The Liberation of the Nazi Concentration Camps

As Allied forces advanced deeper into German territory, they encountered sites of unspeakable horror and human suffering: the Nazi concentration camps. On April 29, 1945, American soldiers liberated Dachau, one of many concentration camps to be liberated by the end of the war. These camps revealed to the world the scope of Nazi horrors and gave new meaning to the war.



When Adolf Hitler became Chancellor of Germany in 1933, he and his Nazi Party began implementing a heavily racialized set of policies. Within this Nazi framework, the German “Aryan” was viewed as “racially superior,” and other races, including Slavic peoples, blacks, and the Roma-Sinti became “inferior.” This worldview also deemed communists, socialists, homosexuals, Jehovah’s Witnesses, and people with physical and mental disabilities as “undesirable” to German society.


Most notably, Nazi racial theory conceptualized Jews as an “inferior race” that, to Nazi theorists, posed an existential threat to the survival of the German people. Once in power, the Nazis began persecuting these groups in the name of German security. In March 1933, the first concentration camp, Dachau, was opened near Munich, originally for political rivals.



Many other camps—like Buchenwald—opened in the following years, first as detention centers for those deemed enemies of the state. Soon, a series of laws, including the Nuremberg Laws of 1935, institutionalized legal persecution of many of these groups—most notably Jews—into Germany’s legal codes, systematically stripping their civil rights.

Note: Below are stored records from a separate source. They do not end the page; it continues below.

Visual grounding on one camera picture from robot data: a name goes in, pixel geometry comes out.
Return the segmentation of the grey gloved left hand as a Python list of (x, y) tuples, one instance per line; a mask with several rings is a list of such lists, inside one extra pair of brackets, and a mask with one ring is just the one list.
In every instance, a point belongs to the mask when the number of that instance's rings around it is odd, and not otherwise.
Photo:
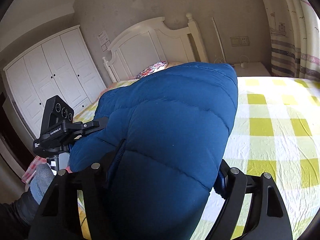
[(30, 192), (37, 204), (41, 203), (53, 179), (54, 174), (47, 163), (37, 165), (35, 176), (30, 183)]

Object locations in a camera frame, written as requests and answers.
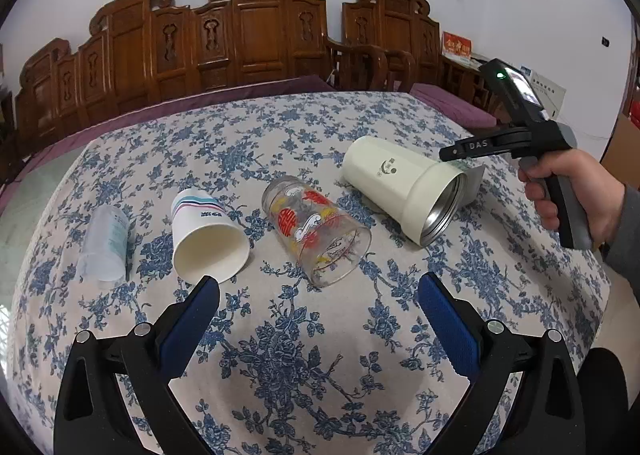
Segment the grey sleeve forearm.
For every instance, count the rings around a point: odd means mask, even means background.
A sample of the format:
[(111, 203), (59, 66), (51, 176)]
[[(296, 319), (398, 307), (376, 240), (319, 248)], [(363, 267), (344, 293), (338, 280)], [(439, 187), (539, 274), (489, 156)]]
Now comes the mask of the grey sleeve forearm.
[(625, 198), (614, 239), (601, 247), (603, 260), (629, 283), (634, 297), (640, 291), (640, 196), (625, 187)]

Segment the person's right hand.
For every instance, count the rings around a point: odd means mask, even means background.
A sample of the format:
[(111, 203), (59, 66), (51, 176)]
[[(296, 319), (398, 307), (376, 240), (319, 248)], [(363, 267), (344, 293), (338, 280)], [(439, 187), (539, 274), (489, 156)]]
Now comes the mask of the person's right hand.
[(542, 226), (548, 231), (557, 231), (560, 227), (559, 209), (547, 199), (541, 184), (543, 178), (552, 174), (570, 180), (586, 212), (593, 241), (597, 245), (612, 245), (620, 226), (626, 187), (580, 149), (548, 152), (530, 166), (522, 164), (518, 178), (525, 184), (526, 198), (533, 201)]

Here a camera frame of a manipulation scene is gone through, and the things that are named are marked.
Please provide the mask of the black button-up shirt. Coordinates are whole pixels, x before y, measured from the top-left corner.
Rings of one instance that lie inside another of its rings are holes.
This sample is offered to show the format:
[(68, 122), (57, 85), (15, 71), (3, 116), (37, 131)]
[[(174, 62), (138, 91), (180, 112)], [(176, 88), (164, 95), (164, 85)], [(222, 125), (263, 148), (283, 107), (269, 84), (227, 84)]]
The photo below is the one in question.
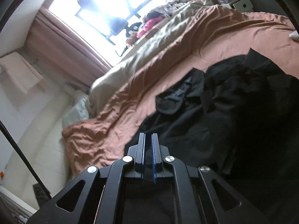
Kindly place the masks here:
[(298, 79), (255, 50), (192, 69), (138, 132), (210, 166), (272, 223), (298, 223)]

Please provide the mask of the salmon pink duvet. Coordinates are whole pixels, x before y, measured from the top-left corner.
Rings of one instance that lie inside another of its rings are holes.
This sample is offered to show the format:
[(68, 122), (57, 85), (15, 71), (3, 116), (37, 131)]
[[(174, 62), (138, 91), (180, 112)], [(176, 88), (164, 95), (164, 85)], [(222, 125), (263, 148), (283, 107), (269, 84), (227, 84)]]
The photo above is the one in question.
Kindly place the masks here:
[(131, 75), (112, 73), (93, 83), (90, 118), (63, 130), (65, 155), (73, 176), (87, 167), (111, 165), (124, 155), (142, 121), (155, 110), (155, 97), (196, 68), (254, 49), (284, 72), (298, 76), (298, 42), (291, 21), (265, 12), (241, 13), (214, 5), (200, 7), (175, 41), (147, 58)]

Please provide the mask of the light green pillow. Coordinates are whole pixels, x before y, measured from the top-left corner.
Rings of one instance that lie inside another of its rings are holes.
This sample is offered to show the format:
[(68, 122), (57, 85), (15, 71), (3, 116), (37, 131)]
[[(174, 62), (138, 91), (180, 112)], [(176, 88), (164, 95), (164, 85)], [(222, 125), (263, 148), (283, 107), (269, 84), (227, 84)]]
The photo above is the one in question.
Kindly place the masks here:
[(87, 98), (80, 99), (63, 117), (63, 129), (75, 124), (78, 121), (89, 119), (89, 112), (86, 108)]

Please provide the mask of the beige blanket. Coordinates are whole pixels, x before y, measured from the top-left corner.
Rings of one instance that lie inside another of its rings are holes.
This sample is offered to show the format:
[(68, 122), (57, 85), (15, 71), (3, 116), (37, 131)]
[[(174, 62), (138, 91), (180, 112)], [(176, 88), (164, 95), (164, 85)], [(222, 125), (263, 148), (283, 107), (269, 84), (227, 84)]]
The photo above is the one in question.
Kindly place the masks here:
[(175, 41), (200, 8), (203, 8), (203, 5), (195, 1), (182, 6), (172, 18), (162, 20), (138, 39), (119, 64), (96, 79), (86, 100), (89, 116), (91, 118), (97, 116), (116, 91), (153, 57)]

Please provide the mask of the cream padded headboard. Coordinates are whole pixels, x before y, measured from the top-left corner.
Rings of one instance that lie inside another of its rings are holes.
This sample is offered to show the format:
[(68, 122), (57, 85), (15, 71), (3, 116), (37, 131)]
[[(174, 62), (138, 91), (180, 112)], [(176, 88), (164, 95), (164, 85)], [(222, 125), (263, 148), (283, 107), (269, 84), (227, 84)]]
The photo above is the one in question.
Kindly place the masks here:
[[(62, 117), (82, 98), (88, 97), (77, 93), (72, 99), (62, 91), (37, 115), (18, 142), (52, 196), (72, 179), (70, 164), (65, 156)], [(1, 191), (30, 212), (35, 212), (39, 209), (33, 191), (36, 183), (18, 154), (13, 153), (4, 174)]]

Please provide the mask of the pink left curtain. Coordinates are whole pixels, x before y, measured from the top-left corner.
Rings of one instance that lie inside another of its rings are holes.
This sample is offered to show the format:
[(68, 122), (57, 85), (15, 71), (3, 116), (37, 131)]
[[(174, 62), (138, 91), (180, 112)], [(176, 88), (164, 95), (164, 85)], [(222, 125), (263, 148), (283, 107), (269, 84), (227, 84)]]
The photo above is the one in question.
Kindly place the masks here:
[(47, 68), (80, 88), (89, 89), (112, 69), (91, 45), (44, 7), (37, 12), (25, 45)]

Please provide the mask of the hanging beige cloth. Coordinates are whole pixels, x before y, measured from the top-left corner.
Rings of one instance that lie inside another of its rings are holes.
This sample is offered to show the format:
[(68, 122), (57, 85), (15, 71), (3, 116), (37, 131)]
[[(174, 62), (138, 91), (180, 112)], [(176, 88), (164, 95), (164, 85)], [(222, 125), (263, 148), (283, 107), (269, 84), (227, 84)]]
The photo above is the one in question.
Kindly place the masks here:
[(31, 88), (44, 80), (42, 75), (17, 52), (2, 57), (1, 67), (7, 72), (17, 89), (26, 95)]

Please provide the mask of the white nightstand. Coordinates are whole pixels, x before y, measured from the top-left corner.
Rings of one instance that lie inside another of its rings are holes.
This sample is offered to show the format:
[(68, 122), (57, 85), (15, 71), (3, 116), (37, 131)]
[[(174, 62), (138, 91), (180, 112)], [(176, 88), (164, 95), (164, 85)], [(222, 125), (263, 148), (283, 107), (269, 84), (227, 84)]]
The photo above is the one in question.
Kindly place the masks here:
[(235, 9), (241, 13), (254, 12), (253, 10), (254, 7), (253, 4), (251, 3), (251, 0), (232, 0), (227, 4), (222, 4), (222, 6), (229, 9)]

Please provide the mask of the cream folded blanket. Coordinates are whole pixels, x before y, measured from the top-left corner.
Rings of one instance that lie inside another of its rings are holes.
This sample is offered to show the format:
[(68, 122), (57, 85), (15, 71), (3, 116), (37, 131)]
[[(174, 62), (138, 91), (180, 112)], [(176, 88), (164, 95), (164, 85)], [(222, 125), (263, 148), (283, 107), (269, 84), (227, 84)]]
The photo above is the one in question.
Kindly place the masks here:
[(299, 41), (299, 34), (298, 34), (298, 32), (296, 30), (294, 32), (290, 33), (289, 37), (291, 39), (293, 39), (294, 41)]

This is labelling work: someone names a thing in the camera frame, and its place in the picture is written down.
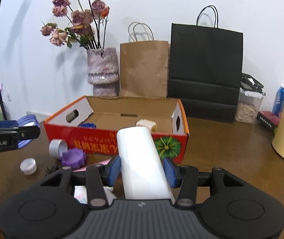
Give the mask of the purple ceramic vase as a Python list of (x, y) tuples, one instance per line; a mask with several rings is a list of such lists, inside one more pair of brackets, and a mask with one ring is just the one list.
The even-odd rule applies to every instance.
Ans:
[(93, 96), (116, 97), (119, 80), (116, 48), (87, 50), (88, 83), (93, 85)]

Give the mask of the red cardboard box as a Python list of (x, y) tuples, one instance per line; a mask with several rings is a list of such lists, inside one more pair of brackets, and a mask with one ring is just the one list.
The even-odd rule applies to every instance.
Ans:
[(82, 96), (44, 121), (49, 140), (62, 139), (87, 154), (117, 155), (117, 132), (141, 119), (156, 123), (152, 133), (160, 158), (181, 163), (190, 131), (181, 100)]

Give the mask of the white tape roll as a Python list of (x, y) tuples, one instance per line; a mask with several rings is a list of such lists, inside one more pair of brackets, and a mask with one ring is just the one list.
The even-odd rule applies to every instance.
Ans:
[(62, 139), (53, 139), (49, 143), (49, 155), (56, 160), (60, 160), (62, 155), (66, 153), (67, 150), (68, 145)]

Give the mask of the dried pink roses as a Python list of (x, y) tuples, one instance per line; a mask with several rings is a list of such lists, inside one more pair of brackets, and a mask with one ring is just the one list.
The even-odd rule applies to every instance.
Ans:
[(104, 50), (105, 36), (110, 8), (102, 0), (53, 0), (52, 14), (65, 17), (68, 24), (60, 28), (56, 23), (44, 23), (40, 29), (57, 47), (74, 43), (86, 50)]

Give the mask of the blue drink can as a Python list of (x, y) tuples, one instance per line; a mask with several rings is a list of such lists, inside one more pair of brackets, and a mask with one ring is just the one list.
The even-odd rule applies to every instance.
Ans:
[(276, 93), (272, 112), (275, 116), (281, 118), (283, 110), (284, 110), (284, 87), (281, 86)]

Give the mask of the white spray bottle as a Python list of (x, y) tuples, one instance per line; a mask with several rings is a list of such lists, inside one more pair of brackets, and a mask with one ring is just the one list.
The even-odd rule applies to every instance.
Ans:
[(114, 194), (114, 187), (104, 187), (103, 188), (107, 197), (108, 204), (111, 205), (117, 196)]

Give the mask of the purple ridged lid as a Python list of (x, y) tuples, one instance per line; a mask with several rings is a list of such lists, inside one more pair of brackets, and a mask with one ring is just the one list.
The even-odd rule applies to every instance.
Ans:
[(71, 167), (73, 170), (80, 169), (86, 164), (86, 153), (79, 148), (72, 148), (63, 153), (61, 157), (63, 166)]

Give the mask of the white cube power adapter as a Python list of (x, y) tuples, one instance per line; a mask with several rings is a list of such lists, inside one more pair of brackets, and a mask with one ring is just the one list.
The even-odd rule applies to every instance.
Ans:
[(148, 119), (140, 119), (135, 123), (136, 127), (147, 127), (150, 132), (156, 132), (156, 122)]

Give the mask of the small white round cap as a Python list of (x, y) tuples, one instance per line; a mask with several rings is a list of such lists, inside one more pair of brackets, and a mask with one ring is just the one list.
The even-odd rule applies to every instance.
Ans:
[(26, 158), (20, 164), (20, 170), (24, 175), (33, 175), (37, 168), (36, 160), (34, 158)]

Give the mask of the black paper bag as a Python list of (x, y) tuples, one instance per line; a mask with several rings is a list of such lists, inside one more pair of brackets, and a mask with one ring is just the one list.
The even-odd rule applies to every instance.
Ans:
[(243, 34), (212, 27), (172, 24), (168, 68), (170, 98), (180, 99), (188, 117), (233, 122), (243, 61)]

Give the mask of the clear seed container black lid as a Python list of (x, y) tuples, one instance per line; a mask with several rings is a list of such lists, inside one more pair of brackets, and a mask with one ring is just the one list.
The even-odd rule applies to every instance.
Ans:
[(249, 74), (242, 73), (235, 121), (254, 124), (266, 95), (263, 84)]

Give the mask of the clear box of white beads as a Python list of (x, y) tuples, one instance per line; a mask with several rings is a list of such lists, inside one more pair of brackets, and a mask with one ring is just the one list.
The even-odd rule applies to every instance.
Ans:
[(74, 187), (74, 198), (79, 201), (79, 203), (87, 205), (87, 188), (85, 186), (75, 186)]

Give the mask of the blue rimmed round container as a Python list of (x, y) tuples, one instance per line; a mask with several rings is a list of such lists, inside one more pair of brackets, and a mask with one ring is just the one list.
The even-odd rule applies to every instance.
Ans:
[(40, 136), (40, 124), (34, 114), (28, 114), (17, 120), (19, 128), (18, 149), (26, 147)]

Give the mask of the white panel against wall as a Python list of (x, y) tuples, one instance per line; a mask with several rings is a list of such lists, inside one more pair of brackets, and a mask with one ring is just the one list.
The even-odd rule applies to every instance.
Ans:
[(33, 111), (26, 111), (26, 114), (27, 115), (32, 114), (36, 116), (38, 122), (43, 122), (51, 116), (50, 114), (47, 114), (47, 113), (39, 113), (39, 112), (33, 112)]

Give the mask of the brown paper bag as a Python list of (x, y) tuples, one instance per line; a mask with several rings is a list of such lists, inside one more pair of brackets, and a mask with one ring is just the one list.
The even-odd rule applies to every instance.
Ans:
[(140, 22), (128, 26), (128, 43), (120, 44), (120, 96), (167, 96), (169, 42), (155, 40), (151, 28)]

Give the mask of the dark red book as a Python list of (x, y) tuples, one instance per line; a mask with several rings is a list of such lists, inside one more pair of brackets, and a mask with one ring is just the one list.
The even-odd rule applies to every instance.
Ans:
[(280, 118), (273, 114), (271, 111), (259, 111), (257, 120), (273, 134), (276, 133)]

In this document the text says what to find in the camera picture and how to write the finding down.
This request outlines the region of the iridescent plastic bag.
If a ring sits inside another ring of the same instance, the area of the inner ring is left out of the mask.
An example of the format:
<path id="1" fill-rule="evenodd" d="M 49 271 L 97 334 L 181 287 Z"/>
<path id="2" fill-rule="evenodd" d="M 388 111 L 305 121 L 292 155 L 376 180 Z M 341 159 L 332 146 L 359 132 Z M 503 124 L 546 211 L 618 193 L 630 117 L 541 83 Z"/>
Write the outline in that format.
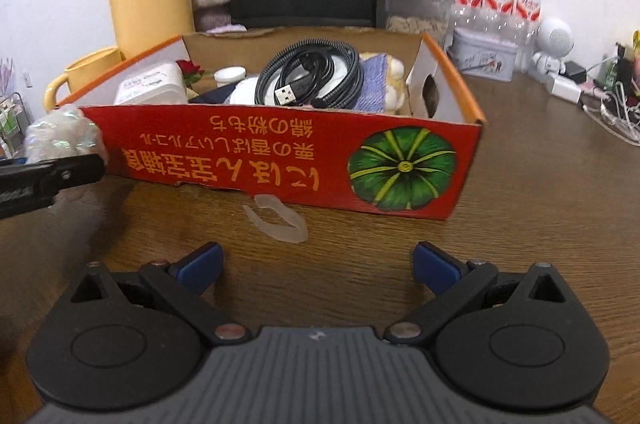
<path id="1" fill-rule="evenodd" d="M 27 164 L 90 154 L 108 162 L 100 128 L 72 104 L 32 123 L 26 131 L 24 152 Z"/>

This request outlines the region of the navy blue pouch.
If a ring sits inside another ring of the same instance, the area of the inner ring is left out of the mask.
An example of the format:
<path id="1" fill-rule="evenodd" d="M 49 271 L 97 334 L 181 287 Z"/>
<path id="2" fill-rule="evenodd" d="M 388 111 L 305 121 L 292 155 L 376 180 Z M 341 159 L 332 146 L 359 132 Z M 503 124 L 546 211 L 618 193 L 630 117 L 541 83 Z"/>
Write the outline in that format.
<path id="1" fill-rule="evenodd" d="M 234 84 L 226 84 L 224 87 L 216 88 L 205 93 L 190 98 L 191 104 L 228 104 L 230 102 L 230 95 L 236 88 L 236 82 Z"/>

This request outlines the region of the white cloth mask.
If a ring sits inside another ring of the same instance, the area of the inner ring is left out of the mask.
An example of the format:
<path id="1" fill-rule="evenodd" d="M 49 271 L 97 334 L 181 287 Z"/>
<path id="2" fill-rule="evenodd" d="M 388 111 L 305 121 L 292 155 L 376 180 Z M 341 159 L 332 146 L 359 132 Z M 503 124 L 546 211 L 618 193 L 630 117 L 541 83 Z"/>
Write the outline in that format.
<path id="1" fill-rule="evenodd" d="M 345 64 L 333 58 L 334 73 L 329 82 L 327 82 L 319 91 L 318 97 L 323 98 L 333 89 L 335 89 L 346 77 L 347 68 Z M 277 82 L 281 74 L 281 69 L 277 69 L 268 81 L 267 92 L 264 98 L 264 104 L 268 106 L 277 105 L 273 92 L 277 87 Z M 247 77 L 238 82 L 230 94 L 227 103 L 231 105 L 255 105 L 255 90 L 257 86 L 257 77 Z"/>

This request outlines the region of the purple woven cloth bag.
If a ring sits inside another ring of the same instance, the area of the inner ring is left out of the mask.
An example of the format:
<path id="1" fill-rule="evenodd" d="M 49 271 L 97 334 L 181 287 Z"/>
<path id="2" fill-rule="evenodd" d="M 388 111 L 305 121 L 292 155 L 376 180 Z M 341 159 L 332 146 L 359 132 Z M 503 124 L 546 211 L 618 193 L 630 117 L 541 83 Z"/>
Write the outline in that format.
<path id="1" fill-rule="evenodd" d="M 386 97 L 386 55 L 374 54 L 360 60 L 363 84 L 352 109 L 358 112 L 381 114 L 385 110 Z"/>

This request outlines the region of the white yellow plush toy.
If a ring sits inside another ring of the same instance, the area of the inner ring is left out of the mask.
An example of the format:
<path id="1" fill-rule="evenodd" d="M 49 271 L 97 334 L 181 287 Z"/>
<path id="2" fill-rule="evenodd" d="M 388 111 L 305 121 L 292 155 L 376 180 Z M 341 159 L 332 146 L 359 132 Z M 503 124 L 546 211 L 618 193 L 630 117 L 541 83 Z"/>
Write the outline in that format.
<path id="1" fill-rule="evenodd" d="M 370 58 L 370 56 L 378 54 L 374 52 L 363 52 L 360 54 L 360 60 Z M 384 114 L 397 114 L 404 106 L 406 101 L 406 85 L 405 85 L 405 66 L 393 55 L 386 54 L 386 97 Z"/>

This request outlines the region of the red fabric rose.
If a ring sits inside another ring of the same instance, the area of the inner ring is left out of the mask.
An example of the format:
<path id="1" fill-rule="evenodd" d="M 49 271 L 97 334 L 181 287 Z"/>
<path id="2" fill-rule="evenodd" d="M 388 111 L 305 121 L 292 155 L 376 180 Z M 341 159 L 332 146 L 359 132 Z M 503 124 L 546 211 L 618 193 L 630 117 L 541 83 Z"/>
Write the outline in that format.
<path id="1" fill-rule="evenodd" d="M 178 60 L 176 64 L 182 72 L 182 80 L 187 88 L 192 88 L 203 77 L 204 69 L 191 60 Z"/>

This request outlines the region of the small white jar lid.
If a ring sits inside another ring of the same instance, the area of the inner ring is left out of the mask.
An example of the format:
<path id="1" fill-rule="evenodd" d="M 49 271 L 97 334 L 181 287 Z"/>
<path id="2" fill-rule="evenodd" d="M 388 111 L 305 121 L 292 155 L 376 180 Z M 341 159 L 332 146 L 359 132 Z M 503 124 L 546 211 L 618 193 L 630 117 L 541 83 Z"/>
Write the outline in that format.
<path id="1" fill-rule="evenodd" d="M 214 80 L 218 88 L 236 84 L 246 78 L 246 69 L 243 66 L 228 66 L 214 72 Z"/>

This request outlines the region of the yellow ceramic mug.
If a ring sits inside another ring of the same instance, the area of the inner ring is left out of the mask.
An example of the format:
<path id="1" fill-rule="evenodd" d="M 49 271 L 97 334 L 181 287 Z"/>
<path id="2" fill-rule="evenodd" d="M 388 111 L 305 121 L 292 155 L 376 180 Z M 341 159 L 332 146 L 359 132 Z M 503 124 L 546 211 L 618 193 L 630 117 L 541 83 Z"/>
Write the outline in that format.
<path id="1" fill-rule="evenodd" d="M 49 113 L 58 105 L 56 95 L 64 84 L 70 93 L 74 93 L 96 80 L 104 72 L 117 66 L 121 61 L 122 52 L 117 46 L 107 46 L 73 62 L 63 70 L 60 76 L 54 78 L 47 85 L 42 99 L 44 110 Z"/>

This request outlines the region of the red cardboard box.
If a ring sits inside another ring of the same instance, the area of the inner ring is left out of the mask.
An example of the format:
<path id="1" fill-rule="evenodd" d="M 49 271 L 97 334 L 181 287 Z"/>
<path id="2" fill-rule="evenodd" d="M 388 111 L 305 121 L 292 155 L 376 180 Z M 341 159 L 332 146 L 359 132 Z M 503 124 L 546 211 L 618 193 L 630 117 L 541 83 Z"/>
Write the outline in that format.
<path id="1" fill-rule="evenodd" d="M 343 41 L 404 66 L 396 115 L 245 105 L 119 105 L 120 83 L 154 65 L 260 72 L 305 39 Z M 190 34 L 123 61 L 68 97 L 101 129 L 115 175 L 271 194 L 288 203 L 446 219 L 475 156 L 485 117 L 440 46 L 382 29 L 289 27 Z"/>

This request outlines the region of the white charger adapter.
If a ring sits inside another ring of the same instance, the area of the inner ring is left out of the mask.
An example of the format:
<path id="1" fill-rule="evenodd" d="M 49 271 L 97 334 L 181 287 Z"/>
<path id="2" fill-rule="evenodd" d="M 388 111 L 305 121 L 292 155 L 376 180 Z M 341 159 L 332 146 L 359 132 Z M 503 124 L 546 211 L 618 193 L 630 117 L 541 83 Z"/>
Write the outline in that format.
<path id="1" fill-rule="evenodd" d="M 551 96 L 572 104 L 577 104 L 582 95 L 582 89 L 579 88 L 578 84 L 563 76 L 548 76 L 546 89 Z"/>

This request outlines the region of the white tin box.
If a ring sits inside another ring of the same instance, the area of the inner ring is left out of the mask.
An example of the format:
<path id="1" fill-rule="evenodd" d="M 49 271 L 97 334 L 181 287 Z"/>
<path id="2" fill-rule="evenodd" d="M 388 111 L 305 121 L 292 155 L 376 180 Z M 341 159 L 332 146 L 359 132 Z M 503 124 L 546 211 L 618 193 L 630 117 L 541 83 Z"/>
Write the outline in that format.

By 1938, Jews were routine targets of stigmatization and persecution, the worst being the vandalizing and burning of synagogues and Jewish-owned businesses as part of the “Night of the Broken Glass” (Kristallnacht). In the fall of 1939, Nazi officials began to gas the mentally ill and those with disabilities, a grim warning of worse killings to come. When the German war machine began rolling swiftly across Europe, more people fell under German occupation and soon suffered similar violence. By 1941, Jews and others across Europe were forced into ghettos, as Nazis removed them from German society. That same year, Nazi officials mandated that all Jews in German-held territories wear a yellow Star of David on their clothes at all times. Nazi anti-Semitism had become law for huge portions of Europe.